Logik <=> Religiöse Institutionen
Nur einmal angenommen es gibt einen Gott – sei’s drum wie man ihn nennt.
Dann hätte Gott uns nicht ohne Grund mit einem Gehirn ausgestattet, das es uns ermöglicht logisch zu denken. Wer kann dann behaupten, das Gott wollte, das Menschen sich blindlinks einer Institution verschreiben, deren Machtgrundlage ein Buch ist? Was wäre, wenn Himmel und Hölle aufgeteilt sind nach Menschen, die ihr Leben mit Bedacht gelebt haben und denen, die Gottes Gabe des logischen Denkens nicht in Betracht gezogen haben. Würden demnach religiöse Extremisten, gleich welchen glaubens, nicht ein pardoxes Leben führen? Auf dem Weg in das erfüllte Leben nach dem Tod, rennen sie stattdessen in ein Loch der Verzweiflung und Schmerzes. Sicher kann sich der Wahrheit niemand sein, denn – um es mal in den Worten Schhäubles zu sagen: “Niemand weiß etwas, was er nicht weiß”. Wir hoffen alle, dass wir auf dem richtigen Weg sind und drangsalieren ‘die Anderen’, um uns unserer Sache sicherer zu sein.

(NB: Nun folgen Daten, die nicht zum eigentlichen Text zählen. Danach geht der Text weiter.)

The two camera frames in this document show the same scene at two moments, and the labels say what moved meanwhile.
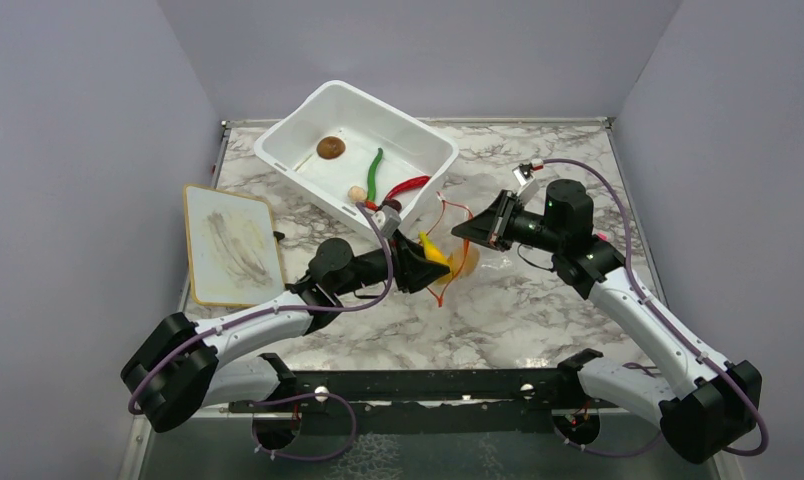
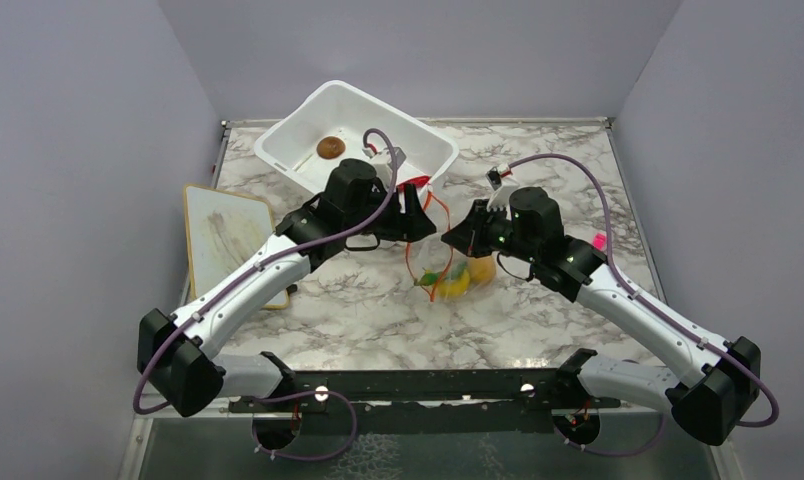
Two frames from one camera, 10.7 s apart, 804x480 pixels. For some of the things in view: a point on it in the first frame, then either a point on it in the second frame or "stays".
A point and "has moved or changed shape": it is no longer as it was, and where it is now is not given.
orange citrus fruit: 462,262 -> 482,269
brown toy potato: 331,147 stays
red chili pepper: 407,184 stays
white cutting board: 234,252 stays
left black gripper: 407,261 -> 413,226
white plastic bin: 348,154 stays
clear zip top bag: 451,228 has moved or changed shape
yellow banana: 431,251 -> 453,288
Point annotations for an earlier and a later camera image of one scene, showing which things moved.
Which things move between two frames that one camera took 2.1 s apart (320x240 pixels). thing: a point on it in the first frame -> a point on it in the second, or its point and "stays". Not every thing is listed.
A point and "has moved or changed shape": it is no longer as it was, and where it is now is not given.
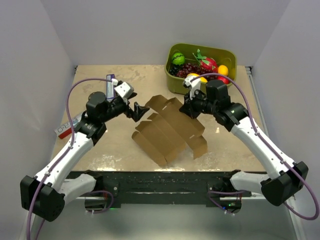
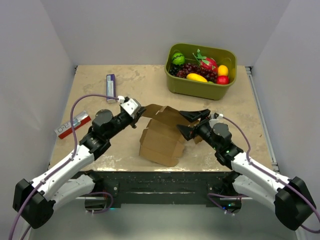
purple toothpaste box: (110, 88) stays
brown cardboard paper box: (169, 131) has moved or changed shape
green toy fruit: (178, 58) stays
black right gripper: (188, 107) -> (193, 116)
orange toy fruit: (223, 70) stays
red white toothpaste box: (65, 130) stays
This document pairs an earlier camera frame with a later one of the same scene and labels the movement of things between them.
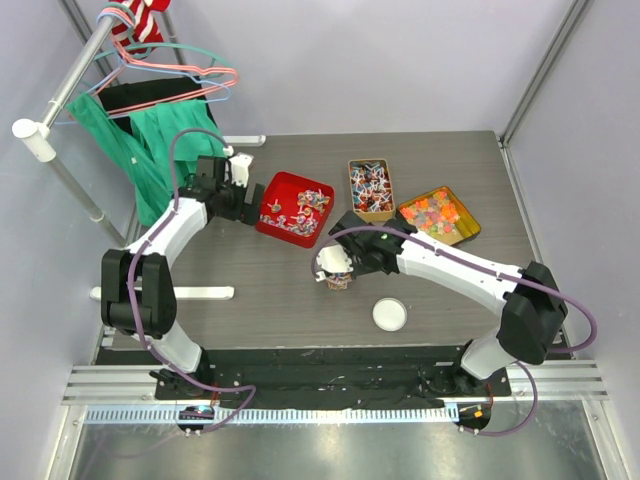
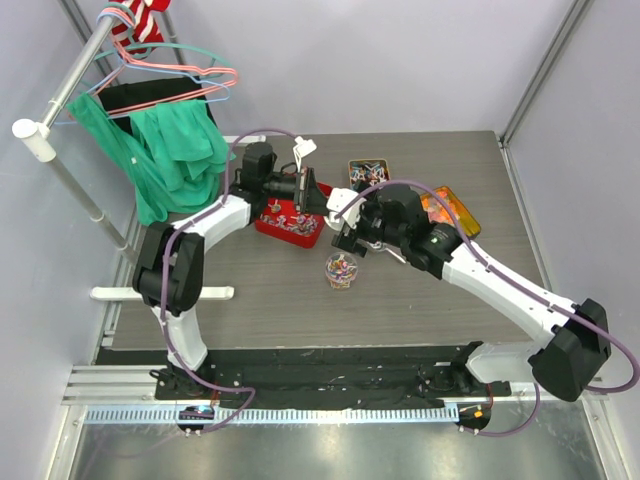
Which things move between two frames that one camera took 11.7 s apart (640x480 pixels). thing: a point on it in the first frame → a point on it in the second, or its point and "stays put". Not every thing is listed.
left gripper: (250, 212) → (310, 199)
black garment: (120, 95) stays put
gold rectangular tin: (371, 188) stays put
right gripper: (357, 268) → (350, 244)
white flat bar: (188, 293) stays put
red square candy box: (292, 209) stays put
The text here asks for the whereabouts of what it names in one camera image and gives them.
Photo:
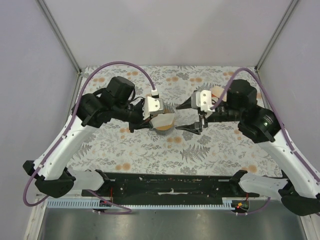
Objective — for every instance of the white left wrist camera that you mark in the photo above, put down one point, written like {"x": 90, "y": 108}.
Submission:
{"x": 152, "y": 106}

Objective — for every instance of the clear ribbed glass dripper cone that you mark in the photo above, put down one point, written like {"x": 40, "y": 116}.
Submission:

Doch denke ich, dass Gott gewollt hätte, dass wir seine Gabe schätzen und uns keine Welt aufbauen, in der in seinem Namen Menschen hinters Licht geführt werden, in seinem Namen Feldzüge und Kriege geführt werden, in seinem Namen Menschen getötet werden. Sollte es einen Gott geben und er gewollt hätte, dass wir den Worten von religiösen Institutionen glauben schenken, bräuchten wir keine Stimmbänder zum Reden, keine analytischen Fähigkeiten noch das logische Denken, denn wir müssten nur alles Gehöhrte als Wahr befinden.